Oh wow, I hadn’t heard that. I’m not sure I knew she was still with us. To think, Sexual Politics is FIFTY years old and almost NOTHING has changed. I can’t imagine how she felt about that.
“He was an egomaniac.”
In this context, maybe not the best word choice. ;-)
@Lady Mondegreen
Fair enough, glad you liked it. Different strokes etc.
The Wallace comparison didn’t help decide whether to read the book however. So, in the context of a book review it didn’t work for me.
And I think you give Miller too much credit. She doesn’t mention Millet or Sexual Politics, even though it is an important part of the history of Freud criticism that I would have appreciated hearing more about.
Latverian Diplomat–
I don’t mean to imply I think she had Millett in mind, but–and this was my point–Freud had enormous influence on the intellectual milieu of the 20th century, on literature, and especially on the writers Wallace had typed as “Phallocrats.” So I saw a connecting thread there. I suppose you’d have to be a literature nerd to see it. One with a hatred for Phallocrats.
Or maybe it’s just me.
Looks like Sigmund Freud was the Donald Trump of psychology, someone who was much better at self-promotion than at the work that he claimed that he was doing.
There are some further issues about Freudianism. Why was Freudianism so widely accepted in the first half of the twentieth century? Why did Freud seem like such a great discoverer back then? Was Freudianism helped by having colorful stories to tell? (argument by scenario) Why did Freudianism go into decline after that? Problems with his theories? Experience with alternatives to psychoanalysis?

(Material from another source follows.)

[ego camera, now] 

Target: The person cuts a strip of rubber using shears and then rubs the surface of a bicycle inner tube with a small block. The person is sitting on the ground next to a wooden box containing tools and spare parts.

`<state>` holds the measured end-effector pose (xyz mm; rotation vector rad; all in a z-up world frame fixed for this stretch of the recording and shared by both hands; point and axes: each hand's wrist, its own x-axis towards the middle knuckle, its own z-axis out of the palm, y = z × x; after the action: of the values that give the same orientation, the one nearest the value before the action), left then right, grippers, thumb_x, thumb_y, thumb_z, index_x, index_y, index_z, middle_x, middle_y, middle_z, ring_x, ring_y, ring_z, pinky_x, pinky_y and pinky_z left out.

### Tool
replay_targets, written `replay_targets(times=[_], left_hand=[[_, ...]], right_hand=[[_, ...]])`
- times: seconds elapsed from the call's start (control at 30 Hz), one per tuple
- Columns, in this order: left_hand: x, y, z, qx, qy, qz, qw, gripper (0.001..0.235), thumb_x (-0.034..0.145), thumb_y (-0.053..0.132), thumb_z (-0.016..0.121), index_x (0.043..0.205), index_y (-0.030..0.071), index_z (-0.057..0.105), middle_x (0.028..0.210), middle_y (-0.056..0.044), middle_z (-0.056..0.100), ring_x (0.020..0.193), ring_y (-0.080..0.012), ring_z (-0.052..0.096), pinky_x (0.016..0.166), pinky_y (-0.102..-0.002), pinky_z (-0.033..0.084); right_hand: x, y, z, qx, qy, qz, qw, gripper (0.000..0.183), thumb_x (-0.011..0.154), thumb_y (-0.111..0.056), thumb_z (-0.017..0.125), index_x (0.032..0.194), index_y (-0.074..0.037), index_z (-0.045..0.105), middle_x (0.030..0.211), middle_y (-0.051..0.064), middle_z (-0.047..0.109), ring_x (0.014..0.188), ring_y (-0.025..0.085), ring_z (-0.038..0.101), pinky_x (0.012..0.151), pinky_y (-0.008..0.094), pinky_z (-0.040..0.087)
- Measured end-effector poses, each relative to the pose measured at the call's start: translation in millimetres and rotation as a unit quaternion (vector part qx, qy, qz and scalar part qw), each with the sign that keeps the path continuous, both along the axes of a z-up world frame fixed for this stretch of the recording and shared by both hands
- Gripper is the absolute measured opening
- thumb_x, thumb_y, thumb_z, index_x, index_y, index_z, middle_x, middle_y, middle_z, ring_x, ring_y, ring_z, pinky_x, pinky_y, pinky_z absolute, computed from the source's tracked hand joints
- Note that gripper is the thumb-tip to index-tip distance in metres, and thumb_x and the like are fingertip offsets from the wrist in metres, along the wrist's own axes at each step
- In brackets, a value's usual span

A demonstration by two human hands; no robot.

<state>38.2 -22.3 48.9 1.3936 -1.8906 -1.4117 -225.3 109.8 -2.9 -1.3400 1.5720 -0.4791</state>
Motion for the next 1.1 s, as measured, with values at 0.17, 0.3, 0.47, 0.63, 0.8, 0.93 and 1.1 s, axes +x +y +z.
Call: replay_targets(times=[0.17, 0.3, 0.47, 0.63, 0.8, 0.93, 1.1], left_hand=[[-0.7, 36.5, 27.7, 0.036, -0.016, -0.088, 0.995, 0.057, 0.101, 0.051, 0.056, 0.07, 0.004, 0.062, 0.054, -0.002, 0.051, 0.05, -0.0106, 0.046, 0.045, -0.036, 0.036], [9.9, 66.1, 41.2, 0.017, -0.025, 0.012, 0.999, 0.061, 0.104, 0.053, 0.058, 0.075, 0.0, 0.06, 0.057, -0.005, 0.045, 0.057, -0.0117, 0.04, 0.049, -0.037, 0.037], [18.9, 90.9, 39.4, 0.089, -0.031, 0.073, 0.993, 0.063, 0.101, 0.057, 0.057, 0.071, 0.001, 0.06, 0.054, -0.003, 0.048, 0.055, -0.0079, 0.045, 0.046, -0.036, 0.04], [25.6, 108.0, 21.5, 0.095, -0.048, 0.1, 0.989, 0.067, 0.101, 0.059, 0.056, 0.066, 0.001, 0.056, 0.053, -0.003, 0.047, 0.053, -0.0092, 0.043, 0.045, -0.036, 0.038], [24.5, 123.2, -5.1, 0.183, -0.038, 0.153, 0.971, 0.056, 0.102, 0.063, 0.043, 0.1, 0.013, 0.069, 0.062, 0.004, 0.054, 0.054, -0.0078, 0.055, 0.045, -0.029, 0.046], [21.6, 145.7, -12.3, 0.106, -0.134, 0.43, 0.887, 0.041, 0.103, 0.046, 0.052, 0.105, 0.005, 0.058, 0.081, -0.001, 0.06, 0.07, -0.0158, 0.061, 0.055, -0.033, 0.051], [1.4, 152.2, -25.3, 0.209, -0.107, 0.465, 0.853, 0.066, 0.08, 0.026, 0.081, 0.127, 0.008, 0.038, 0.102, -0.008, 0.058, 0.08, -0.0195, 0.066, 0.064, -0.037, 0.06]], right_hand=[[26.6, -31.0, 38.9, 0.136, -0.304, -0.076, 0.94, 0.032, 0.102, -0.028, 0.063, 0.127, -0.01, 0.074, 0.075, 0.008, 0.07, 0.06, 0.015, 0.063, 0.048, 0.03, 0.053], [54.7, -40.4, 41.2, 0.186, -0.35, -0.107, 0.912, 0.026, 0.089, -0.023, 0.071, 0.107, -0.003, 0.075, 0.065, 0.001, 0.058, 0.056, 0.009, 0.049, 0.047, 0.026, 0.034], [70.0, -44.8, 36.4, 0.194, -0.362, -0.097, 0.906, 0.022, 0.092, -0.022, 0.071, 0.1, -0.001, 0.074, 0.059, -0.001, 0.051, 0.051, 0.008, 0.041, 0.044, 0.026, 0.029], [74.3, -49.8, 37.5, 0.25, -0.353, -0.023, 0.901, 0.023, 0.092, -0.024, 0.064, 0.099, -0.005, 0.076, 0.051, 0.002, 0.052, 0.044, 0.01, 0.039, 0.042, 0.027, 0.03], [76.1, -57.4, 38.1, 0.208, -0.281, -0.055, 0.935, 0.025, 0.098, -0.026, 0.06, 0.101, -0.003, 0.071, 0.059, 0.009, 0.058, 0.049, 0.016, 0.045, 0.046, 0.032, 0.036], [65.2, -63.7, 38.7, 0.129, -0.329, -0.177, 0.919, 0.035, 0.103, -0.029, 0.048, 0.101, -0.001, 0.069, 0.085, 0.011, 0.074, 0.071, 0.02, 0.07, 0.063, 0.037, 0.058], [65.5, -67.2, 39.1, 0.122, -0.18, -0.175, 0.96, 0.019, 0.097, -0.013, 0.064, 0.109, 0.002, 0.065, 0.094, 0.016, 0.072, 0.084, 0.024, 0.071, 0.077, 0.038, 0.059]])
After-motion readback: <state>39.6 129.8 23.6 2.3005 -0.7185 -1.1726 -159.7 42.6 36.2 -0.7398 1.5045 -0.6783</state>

Some of Freud’s critics have stated that while he was very good at coming up with theories, he was very bad at testing them. Is that a fair assessment?
Frederick Crews argues that Freud was not alone in doing “empathetic psychotherapy” or the “talking cure”, as it may be called. But in fairness to him, he popularized it. Consider why Galileo Galilei is much more famous for discovering mountains on the Moon than Thomas Harriot. TH saw them first, but he didn’t publicize he discovery. But GG did so.
Freud seemed like a great discoverer to literary types far more than to science types, even before his reputation really tanked post-war. Yes Freudianism was enormously helped by having colorful stories to tell – and by Freud’s bogus certainty and liberal use of phrases like “clinical experience has demonstrated.”
He didn’t test his theories at all. He literally just made shit up.
One reason F’ism went into decline is that it didn’t work.